Your goal:
Only the lines with the string "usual" are needed; return each of them from the entries below.

---------- Data records ----------

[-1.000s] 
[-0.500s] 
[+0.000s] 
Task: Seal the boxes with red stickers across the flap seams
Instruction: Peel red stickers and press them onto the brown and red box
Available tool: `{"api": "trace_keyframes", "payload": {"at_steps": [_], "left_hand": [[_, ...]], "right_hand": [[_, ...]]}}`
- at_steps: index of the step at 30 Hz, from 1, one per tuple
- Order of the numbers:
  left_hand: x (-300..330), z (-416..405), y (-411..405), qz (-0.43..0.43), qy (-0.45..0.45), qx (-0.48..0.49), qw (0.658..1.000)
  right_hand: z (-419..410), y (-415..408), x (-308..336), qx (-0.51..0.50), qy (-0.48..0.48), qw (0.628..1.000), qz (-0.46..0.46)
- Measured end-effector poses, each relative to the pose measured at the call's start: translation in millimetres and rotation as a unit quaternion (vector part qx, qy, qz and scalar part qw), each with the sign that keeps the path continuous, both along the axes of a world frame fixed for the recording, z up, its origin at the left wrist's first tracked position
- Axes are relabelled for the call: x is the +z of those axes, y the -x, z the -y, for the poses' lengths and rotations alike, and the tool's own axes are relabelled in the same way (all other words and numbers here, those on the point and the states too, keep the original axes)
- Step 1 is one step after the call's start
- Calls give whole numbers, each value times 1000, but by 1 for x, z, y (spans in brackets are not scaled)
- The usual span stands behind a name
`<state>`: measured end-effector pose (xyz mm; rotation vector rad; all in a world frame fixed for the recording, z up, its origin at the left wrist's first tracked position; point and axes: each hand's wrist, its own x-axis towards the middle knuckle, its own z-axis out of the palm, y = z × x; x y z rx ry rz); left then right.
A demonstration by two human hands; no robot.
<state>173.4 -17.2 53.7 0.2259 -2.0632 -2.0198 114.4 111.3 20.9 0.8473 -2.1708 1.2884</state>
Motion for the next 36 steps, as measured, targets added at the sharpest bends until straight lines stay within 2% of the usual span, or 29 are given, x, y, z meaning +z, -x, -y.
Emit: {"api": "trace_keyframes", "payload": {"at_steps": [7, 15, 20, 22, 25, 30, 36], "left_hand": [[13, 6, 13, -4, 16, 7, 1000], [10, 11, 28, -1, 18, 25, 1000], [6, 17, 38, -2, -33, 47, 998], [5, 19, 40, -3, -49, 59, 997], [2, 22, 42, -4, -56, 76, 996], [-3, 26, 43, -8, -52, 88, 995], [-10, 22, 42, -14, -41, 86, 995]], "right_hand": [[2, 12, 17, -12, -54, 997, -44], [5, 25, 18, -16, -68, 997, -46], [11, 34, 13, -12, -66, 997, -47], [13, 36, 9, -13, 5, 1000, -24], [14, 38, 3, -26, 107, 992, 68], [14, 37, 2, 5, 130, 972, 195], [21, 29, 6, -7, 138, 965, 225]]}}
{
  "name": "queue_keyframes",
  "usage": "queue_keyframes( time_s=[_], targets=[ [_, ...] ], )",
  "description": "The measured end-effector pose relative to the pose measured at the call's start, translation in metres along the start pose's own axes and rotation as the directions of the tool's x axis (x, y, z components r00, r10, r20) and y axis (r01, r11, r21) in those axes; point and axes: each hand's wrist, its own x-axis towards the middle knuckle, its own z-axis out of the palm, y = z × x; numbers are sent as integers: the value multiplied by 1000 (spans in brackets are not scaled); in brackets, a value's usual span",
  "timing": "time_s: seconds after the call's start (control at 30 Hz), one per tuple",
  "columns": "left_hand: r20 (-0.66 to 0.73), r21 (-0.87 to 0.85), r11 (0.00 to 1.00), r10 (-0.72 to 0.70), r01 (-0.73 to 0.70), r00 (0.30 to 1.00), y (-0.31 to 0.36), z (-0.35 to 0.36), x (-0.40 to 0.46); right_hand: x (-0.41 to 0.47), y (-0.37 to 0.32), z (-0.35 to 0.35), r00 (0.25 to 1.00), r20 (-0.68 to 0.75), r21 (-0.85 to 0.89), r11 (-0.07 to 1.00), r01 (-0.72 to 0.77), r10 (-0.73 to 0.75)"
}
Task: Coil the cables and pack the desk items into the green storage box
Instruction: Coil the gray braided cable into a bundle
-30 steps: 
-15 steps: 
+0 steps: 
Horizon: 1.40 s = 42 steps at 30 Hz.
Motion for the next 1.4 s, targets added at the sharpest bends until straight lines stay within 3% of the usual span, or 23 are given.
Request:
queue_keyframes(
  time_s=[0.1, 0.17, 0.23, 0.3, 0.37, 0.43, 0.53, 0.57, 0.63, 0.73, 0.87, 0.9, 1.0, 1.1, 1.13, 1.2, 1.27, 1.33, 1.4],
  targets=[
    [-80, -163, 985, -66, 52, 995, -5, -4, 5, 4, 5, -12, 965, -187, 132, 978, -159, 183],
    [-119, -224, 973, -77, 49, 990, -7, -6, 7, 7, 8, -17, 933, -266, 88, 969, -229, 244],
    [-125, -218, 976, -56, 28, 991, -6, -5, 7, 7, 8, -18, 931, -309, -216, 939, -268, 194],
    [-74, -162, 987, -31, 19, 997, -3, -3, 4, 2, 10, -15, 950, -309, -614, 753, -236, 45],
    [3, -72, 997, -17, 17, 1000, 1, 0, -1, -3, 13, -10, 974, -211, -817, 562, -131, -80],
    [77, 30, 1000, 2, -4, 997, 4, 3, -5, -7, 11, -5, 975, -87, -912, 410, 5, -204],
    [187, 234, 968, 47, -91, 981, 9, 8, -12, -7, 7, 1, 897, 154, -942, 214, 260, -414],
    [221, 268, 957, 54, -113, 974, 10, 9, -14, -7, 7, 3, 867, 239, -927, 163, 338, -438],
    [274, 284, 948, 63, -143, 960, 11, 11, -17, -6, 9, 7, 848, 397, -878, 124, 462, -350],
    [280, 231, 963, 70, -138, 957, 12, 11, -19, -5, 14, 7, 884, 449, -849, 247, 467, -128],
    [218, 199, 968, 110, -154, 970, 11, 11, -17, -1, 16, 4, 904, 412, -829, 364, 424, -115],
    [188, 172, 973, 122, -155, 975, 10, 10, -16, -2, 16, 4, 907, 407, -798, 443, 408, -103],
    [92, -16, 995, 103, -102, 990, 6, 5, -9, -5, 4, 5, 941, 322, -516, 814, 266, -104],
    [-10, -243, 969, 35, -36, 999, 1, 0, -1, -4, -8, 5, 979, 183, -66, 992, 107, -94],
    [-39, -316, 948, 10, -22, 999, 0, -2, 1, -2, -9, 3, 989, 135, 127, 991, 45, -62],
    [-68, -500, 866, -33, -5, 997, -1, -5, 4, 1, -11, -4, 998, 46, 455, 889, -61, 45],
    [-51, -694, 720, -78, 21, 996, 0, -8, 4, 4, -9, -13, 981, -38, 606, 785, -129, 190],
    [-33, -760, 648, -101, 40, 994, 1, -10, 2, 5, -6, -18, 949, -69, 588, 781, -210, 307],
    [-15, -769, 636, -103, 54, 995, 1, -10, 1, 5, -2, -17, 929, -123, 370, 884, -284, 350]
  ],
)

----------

Response to the exercise:
- The usual span stands behind a name
Motion for the next 36 steps, as measured, targets added at the sharpest bends until straight lines stay within 2% of the usual span, or 29 are given, x, y, z meaning +z, -x, -y.
  "description": "The measured end-effector pose relative to the pose measured at the call's start, translation in metres along the start pose's own axes and rotation as the directions of the tool's x axis (x, y, z components r00, r10, r20) and y axis (r01, r11, r21) in those axes; point and axes: each hand's wrist, its own x-axis towards the middle knuckle, its own z-axis out of the palm, y = z × x; numbers are sent as integers: the value multiplied by 1000 (spans in brackets are not scaled); in brackets, a value's usual span",
Motion for the next 1.4 s, targets added at the sharpest bends until straight lines stay within 3% of the usual span, or 23 are given.

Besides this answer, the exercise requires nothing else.